The aims of this R03 proposal are to perform the initial experiments: 1. to develop a system of gene transfer from Salmonella to eukaryotic host cells; 2. to examine the Salmonella properties and host cell factors that affect gene transfer processes; and 3. compare conjugation with other Salmonella-based DNA transfer systems.
The first aim emerges from our recent discovery of E. coli-to-mammalian cell conjugative DNA transfer. The methodology developed for the E. coli system will be adapted to donor strains of Salmonella, in order to ultimately capitalize on bacterial-host cell interactions that are unique to the Salmonella organism. With the noninvasive E. coli K12 donors, non-conjugative mechanisms of DNA transfer such as transformation and bacterial engulfment were conclusively ruled out by rigorous controls, including the use of Dnasel in the milieu and inhibitors of endocytosis. With the Salmonella system, the hypothesis is that more than one DNA delivery mechanism will be operative, since Salmonella has multiple ways of interacting with host cells. Such delivery mechanisms could involve intracellular (""""""""intracytoplasmic"""""""") bacterial delivery, extracellular bacterial delivery, and intravacuole bacterial delivery. In each cellular locale, distinct processes can be at work.
The second aim will help define the bacterial and host cell properties that impact these events. This approach will characterize the transfer mechanisms while providing ways to improve DNA delivery as a therapeutic tool.
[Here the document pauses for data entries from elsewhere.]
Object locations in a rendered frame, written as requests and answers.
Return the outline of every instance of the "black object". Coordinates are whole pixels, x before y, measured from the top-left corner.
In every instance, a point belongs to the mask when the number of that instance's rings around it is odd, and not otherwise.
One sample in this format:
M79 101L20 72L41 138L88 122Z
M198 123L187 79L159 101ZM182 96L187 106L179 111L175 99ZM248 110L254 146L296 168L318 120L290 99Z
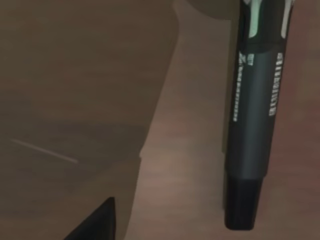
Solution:
M294 0L240 0L225 160L225 226L252 230L267 175Z
M108 198L64 240L115 240L115 198Z

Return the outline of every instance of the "pen cap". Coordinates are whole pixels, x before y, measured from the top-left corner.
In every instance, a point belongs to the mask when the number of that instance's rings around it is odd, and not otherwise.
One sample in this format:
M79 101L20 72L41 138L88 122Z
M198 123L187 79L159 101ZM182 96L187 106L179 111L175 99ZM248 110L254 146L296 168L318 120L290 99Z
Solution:
M226 177L225 226L230 230L254 228L263 179Z
M285 43L295 0L241 0L239 41Z

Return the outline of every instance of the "black pen cap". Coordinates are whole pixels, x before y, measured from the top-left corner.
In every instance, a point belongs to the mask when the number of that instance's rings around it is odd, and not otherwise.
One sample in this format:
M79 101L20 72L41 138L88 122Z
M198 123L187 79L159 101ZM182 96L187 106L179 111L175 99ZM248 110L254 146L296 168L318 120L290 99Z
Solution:
M228 175L225 180L225 226L230 230L252 230L263 179L240 179Z

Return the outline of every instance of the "black marker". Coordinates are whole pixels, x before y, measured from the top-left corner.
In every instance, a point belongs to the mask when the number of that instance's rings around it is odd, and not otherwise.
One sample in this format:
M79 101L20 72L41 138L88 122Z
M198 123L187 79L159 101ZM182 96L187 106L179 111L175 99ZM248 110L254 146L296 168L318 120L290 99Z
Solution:
M225 226L254 228L295 0L240 0L225 160Z

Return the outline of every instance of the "pen barrel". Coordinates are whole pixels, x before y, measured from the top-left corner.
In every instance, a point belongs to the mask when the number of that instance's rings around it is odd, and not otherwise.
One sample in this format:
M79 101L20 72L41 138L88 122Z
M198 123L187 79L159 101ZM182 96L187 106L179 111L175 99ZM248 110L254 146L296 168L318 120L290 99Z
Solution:
M225 162L234 178L267 174L293 2L241 0Z
The third aim will use those defining factors to distinguish bacterial conjugative transfer by Salmonella from that of E. coli and to compare conjugative transfer with the other Salmonella-based DNA transfer systems. These studies are intended to develop attenuated Salmonella strains for DNA delivery for DNA vaccine approaches, corrective gene therapy, immunotherapy, and the prevention and treatment of certain kinds of cancer.